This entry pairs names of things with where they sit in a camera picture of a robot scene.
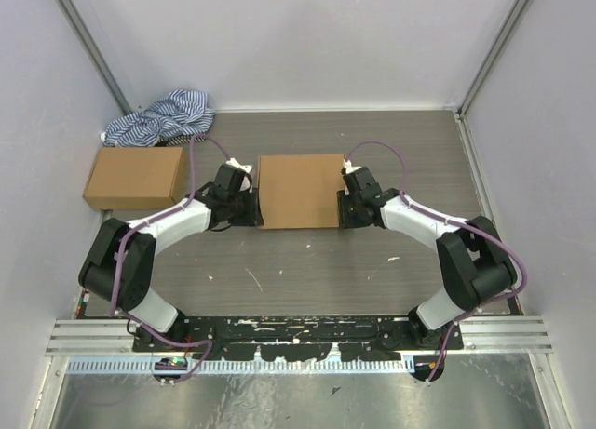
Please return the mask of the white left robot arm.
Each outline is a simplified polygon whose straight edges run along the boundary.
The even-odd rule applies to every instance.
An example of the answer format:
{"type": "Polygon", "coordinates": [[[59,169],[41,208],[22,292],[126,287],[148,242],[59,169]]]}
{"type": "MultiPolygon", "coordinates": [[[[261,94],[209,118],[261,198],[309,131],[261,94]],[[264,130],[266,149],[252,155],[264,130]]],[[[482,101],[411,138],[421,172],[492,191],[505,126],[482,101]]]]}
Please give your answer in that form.
{"type": "Polygon", "coordinates": [[[252,166],[231,158],[213,181],[174,206],[136,221],[105,221],[83,262],[79,285],[108,301],[112,312],[141,324],[164,350],[181,349],[185,316],[152,289],[155,258],[191,235],[256,226],[261,216],[251,172],[252,166]]]}

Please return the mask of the blue striped cloth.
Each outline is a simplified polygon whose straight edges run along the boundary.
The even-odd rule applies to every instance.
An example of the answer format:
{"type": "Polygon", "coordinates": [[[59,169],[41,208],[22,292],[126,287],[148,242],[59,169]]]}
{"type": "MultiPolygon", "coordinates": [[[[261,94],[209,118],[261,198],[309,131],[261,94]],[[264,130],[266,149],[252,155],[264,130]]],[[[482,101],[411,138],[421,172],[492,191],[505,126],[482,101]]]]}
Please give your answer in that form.
{"type": "Polygon", "coordinates": [[[100,139],[107,147],[182,145],[207,134],[215,115],[205,92],[176,89],[146,109],[111,122],[100,139]]]}

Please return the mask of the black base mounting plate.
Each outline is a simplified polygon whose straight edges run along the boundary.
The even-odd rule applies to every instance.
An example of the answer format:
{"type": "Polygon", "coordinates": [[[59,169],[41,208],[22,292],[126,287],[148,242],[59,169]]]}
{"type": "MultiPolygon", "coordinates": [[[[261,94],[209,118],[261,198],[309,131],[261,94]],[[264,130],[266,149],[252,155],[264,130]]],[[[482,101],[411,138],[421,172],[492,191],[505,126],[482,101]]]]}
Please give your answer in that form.
{"type": "Polygon", "coordinates": [[[446,328],[422,337],[404,316],[188,316],[166,337],[175,342],[212,343],[208,360],[321,361],[332,349],[340,360],[399,360],[404,351],[438,351],[446,328]]]}

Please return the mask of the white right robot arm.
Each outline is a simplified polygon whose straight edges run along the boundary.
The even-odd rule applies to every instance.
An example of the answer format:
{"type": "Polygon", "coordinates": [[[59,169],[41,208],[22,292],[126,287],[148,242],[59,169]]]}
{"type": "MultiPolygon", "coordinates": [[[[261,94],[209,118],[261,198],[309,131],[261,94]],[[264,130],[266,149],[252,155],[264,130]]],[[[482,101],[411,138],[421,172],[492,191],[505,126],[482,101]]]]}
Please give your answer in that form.
{"type": "Polygon", "coordinates": [[[416,347],[434,347],[445,325],[517,283],[511,256],[488,218],[446,215],[398,189],[384,190],[368,168],[347,160],[342,178],[345,189],[337,193],[342,228],[376,226],[397,232],[438,256],[442,286],[408,313],[408,336],[416,347]]]}

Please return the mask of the aluminium front rail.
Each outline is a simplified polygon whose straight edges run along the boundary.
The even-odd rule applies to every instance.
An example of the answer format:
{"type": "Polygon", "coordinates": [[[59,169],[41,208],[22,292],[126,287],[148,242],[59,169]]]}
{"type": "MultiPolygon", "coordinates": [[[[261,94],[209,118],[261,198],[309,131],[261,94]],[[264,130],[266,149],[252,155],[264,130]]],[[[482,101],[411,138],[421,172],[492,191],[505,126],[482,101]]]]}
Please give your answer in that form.
{"type": "MultiPolygon", "coordinates": [[[[553,352],[541,318],[475,316],[459,324],[463,351],[473,354],[553,352]]],[[[77,319],[55,322],[46,356],[119,355],[132,352],[133,337],[122,319],[77,319]]]]}

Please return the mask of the closed brown cardboard box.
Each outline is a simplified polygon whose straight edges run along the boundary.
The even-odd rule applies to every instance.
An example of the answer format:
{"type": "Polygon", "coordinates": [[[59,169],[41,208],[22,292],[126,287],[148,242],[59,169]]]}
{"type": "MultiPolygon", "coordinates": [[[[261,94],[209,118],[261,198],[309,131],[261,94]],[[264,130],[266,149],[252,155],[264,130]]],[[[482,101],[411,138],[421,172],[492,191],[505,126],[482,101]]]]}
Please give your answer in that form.
{"type": "Polygon", "coordinates": [[[182,147],[103,147],[83,197],[97,210],[168,208],[186,194],[187,171],[182,147]]]}

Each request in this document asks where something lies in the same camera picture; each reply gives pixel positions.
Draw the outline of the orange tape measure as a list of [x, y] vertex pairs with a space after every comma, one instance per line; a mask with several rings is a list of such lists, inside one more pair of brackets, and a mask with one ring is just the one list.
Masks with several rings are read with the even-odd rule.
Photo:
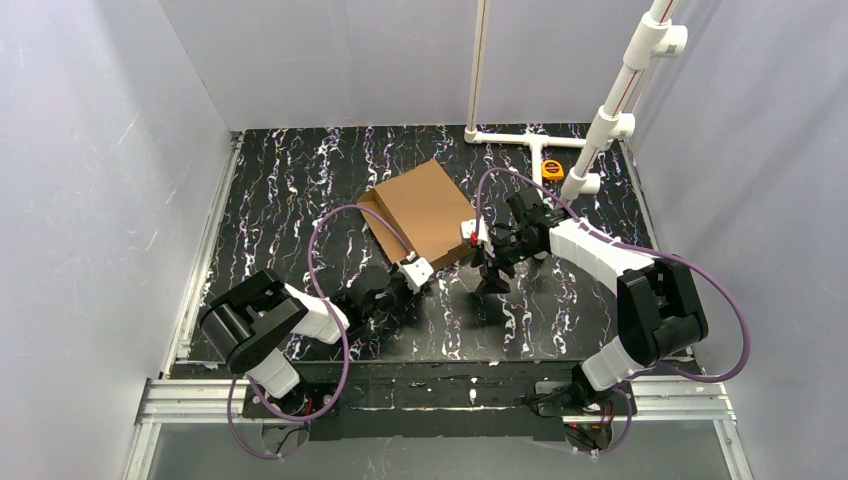
[[565, 178], [565, 170], [560, 162], [546, 159], [541, 163], [542, 178], [548, 182], [561, 182]]

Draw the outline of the brown cardboard box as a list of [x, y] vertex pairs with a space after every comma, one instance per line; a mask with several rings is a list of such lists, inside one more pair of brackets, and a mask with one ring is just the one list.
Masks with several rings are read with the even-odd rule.
[[357, 204], [367, 209], [363, 217], [392, 263], [407, 252], [396, 235], [436, 271], [474, 253], [462, 243], [460, 225], [475, 209], [434, 159], [376, 185]]

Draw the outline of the aluminium rail frame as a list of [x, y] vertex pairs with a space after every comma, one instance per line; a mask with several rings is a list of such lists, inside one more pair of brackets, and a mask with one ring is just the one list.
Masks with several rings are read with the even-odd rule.
[[439, 271], [404, 310], [353, 336], [351, 372], [310, 427], [271, 416], [232, 384], [197, 316], [264, 268], [305, 287], [320, 217], [435, 160], [466, 195], [484, 171], [487, 214], [528, 172], [527, 147], [468, 144], [459, 126], [248, 130], [236, 137], [176, 351], [147, 390], [131, 479], [731, 479], [749, 472], [725, 389], [644, 377], [607, 420], [531, 410], [617, 331], [611, 292], [560, 261], [520, 264], [507, 295], [477, 297], [466, 263]]

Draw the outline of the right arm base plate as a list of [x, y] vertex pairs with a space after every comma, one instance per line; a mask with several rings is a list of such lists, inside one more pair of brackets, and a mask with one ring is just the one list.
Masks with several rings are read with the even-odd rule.
[[524, 398], [524, 403], [534, 413], [547, 417], [564, 416], [625, 416], [627, 410], [638, 412], [635, 394], [630, 384], [619, 385], [622, 394], [613, 389], [601, 393], [577, 393], [570, 381], [539, 381], [533, 391]]

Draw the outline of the white PVC pipe frame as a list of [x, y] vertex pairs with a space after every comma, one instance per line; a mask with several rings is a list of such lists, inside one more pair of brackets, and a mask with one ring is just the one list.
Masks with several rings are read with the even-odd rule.
[[[576, 148], [580, 155], [565, 174], [561, 194], [568, 201], [582, 194], [596, 194], [600, 182], [591, 168], [613, 141], [632, 136], [635, 117], [626, 108], [645, 71], [652, 60], [677, 58], [685, 51], [688, 30], [673, 20], [677, 7], [675, 1], [557, 1], [550, 10], [544, 10], [534, 1], [478, 2], [465, 142], [527, 147], [533, 180], [543, 176], [545, 148]], [[564, 65], [565, 71], [555, 76], [563, 95], [546, 99], [567, 114], [589, 121], [586, 138], [479, 130], [488, 24], [492, 12], [500, 10], [506, 10], [520, 30], [559, 38], [559, 44], [549, 52], [520, 48], [509, 52], [508, 60], [524, 73], [533, 66]]]

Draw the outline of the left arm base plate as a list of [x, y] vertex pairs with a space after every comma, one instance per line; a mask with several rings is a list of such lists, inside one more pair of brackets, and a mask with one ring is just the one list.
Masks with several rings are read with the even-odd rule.
[[282, 397], [274, 397], [271, 389], [253, 375], [245, 375], [250, 383], [253, 399], [265, 407], [270, 418], [309, 424], [335, 409], [344, 383], [334, 384], [320, 378], [311, 378], [309, 375], [304, 377], [295, 366], [291, 366], [291, 370], [298, 382]]

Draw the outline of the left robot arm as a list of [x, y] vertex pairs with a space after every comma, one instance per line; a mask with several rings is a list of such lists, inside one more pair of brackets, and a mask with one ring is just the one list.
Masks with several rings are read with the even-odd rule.
[[332, 345], [341, 339], [334, 316], [346, 330], [356, 330], [405, 307], [433, 274], [424, 258], [395, 263], [389, 270], [367, 267], [324, 302], [263, 270], [212, 301], [199, 325], [231, 373], [248, 375], [280, 399], [300, 383], [299, 373], [280, 349], [287, 336]]

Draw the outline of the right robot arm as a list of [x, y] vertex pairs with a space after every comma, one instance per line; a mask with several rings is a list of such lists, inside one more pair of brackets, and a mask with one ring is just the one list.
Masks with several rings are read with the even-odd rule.
[[482, 218], [460, 224], [462, 241], [476, 250], [472, 264], [481, 275], [476, 294], [508, 293], [516, 264], [546, 253], [590, 274], [616, 297], [616, 336], [572, 369], [568, 385], [536, 394], [531, 403], [589, 406], [618, 384], [707, 337], [691, 270], [681, 262], [622, 248], [586, 220], [548, 207], [534, 188], [509, 197], [508, 206], [511, 224], [488, 227]]

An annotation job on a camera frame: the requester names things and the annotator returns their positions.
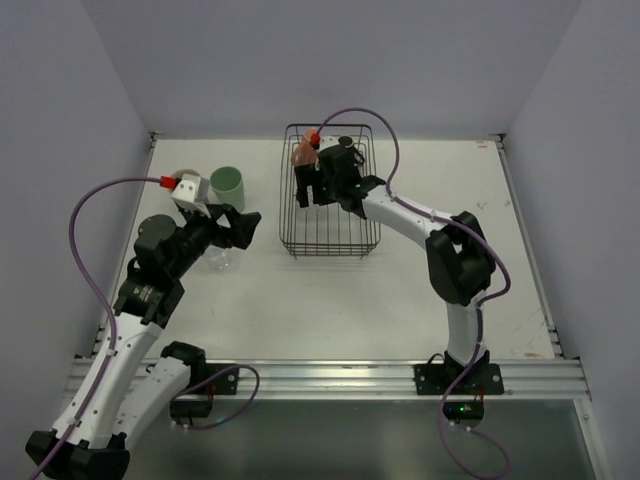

####################

Your goal >> Where a line of the data holds "inside", show that line.

Solution >>
Draw the outline of the orange tape measure as a list of [x, y] vertex pairs with a space after every comma, one instance per line; a mask with several rings is a list of such lists, inside one more pair of brackets, and a mask with one ring is just the one list.
Draw the outline of the brown cardboard box as a list of [x, y] vertex pairs with a space after every comma, one instance per line; a mask with several rings is a list of such lists, inside one more pair of brackets, and a mask with one ring is just the one list.
Draw the outline of the aluminium rail frame as a list of [x, y] vertex pairs with a space after every comma, one instance per line; a mask with several rings is a list of such lists, inside one more pair of brackets, and a mask with one ring is just the one list.
Draw the outline of the right arm base plate as a list of [x, y] vertex pairs with a space after every comma, one instance per line; a mask with several rings is a list of such lists, inside one more pair of brackets, and a mask with one ring is just the one list.
Draw the outline of the white PVC pipe frame as a list of [x, y] vertex pairs with a space after every comma, one instance per line; a mask with several rings is a list of such lists, inside one more pair of brackets, and a mask with one ring is just the one list.
Draw the outline of the left arm base plate as a list of [x, y] vertex pairs with a space after every comma, one instance per line; a mask with several rings is a list of such lists, inside one more pair of brackets, and a mask with one ring is just the one list.
Draw the outline of the left robot arm as a list of [x, y] vertex pairs with a space after every comma, one instance per line; a mask with several rings is a list of such lists, inside one more pair of brackets, and a mask with one ring is just the one list.
Draw the outline of the right robot arm as a list of [x, y] vertex pairs with a space after every comma, one instance per line; a mask with several rings is a list of such lists, inside one more pair of brackets, and a mask with one ring is just the one list.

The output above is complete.